#33. Mimi and Pop’s Answer to My Question. (Don’t read this if you want to stay calm.)
by storytellerisabel
Isabel. Pop points to the nook bench. Sit down. Now.
I cave. Okay.
And Pop begins.
He uses his deep, serious lawyer voice. I never saw him during one of his trials (he took early retirement when we came to live here), but I picture him as an Atticus type, as in Atticus Finch in To Kill a Mockingbird? That Atticus? (After my school reading group did the book, Pop took me to see the Broadway play last winter.)
He places his hands palm down on the table and smoothes the surface as if flattening invisible documents. I want to explain what a preliminary hearing is, Isabel.
I give a whatever shrug*.
Oliver has already described it to me, The preliminary hearing is when the judge listens to the police tell what the guy is accused of doing. While we curried Sir Isaac the other day, he explained how he’d gone to the library and read all the articles about the murder. He looked up preliminary hearings on Google and Wikipedia. He even watched old Court TV shows. Of course he has extensive personal experience from the emancipation court hearings.
But come to find out, Oliver doesn’t know the half of it. I sit straighter and lean forward when Pop says, During the preliminary hearing the person accused of a crime pleads guilty or not guilty. It’s called “entering a plea.”
A plea, Pop? It sounds like “please,” so I make some guesses. Like he’s going to beg? My voice wears a sharp edge. Like he’ll say, “Please. Please. Don’t put me in jail and throw away the key just because I murdered two people.”
Pop raises his eyebrow. He hasn’t heard me talk tough before. Well, it’s new to me, too, but I’m glad. It gives me courage,
No, it’s not like that, Isabel. Pop says. It’s when the judge tells him what he’s been charged with, and the man has the opportunity to say whether he’s guilty or not guilty.
Hit me with a brick, why don’t you; I’m that stunned. Like there’s a question? This guy is GUILTY. I grab Pop’s hands and shake them. Mom and Dad are dead, Pop.

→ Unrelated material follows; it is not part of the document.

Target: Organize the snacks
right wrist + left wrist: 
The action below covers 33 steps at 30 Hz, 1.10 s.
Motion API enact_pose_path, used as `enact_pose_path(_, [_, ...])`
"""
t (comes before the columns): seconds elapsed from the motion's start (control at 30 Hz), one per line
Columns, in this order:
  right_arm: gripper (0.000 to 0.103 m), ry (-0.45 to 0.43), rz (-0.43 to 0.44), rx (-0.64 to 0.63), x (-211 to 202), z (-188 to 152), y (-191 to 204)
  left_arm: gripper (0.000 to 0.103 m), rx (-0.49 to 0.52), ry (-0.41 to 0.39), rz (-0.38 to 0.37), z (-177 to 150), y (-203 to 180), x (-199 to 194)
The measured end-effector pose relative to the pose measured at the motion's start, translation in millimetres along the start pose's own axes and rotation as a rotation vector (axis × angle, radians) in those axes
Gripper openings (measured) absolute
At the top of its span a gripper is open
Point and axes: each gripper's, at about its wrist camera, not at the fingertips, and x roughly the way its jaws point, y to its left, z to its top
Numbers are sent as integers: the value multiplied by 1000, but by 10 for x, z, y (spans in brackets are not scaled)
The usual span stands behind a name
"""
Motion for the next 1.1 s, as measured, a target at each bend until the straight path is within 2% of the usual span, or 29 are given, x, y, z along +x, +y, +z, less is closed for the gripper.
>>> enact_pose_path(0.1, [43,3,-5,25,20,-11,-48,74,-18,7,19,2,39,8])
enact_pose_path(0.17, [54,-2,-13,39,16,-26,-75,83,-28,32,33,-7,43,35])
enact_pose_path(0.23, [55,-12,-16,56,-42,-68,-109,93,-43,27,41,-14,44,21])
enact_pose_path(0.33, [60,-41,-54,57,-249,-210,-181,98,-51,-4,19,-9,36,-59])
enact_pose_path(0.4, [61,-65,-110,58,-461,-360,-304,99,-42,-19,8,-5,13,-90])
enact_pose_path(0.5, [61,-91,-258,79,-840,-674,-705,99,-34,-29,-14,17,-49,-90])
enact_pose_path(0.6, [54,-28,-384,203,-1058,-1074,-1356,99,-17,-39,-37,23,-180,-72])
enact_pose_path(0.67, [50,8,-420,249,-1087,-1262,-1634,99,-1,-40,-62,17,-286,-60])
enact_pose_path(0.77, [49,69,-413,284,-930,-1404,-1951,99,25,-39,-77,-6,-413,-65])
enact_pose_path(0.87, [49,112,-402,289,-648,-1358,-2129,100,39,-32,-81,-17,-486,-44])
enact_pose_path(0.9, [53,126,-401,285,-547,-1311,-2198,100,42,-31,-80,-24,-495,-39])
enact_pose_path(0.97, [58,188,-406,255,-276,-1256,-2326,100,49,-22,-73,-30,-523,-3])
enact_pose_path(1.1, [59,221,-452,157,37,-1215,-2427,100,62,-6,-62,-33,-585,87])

Or did you forget?
As soon as I say this, I wish I could hit the delete key.
–Isabel Scheherazade, tough-girl in training
*PS This shrugging business? Mom and Dad didn’t like it. They said shrugging is a form of non-verbal violence that doesn’t contribute to the conversation in a positive way. (They talked like that. I miss it. Well, I miss it now.) Mimi and Pop haven’t said anything to me about my shrugging. Yet. We’re still too new with each other.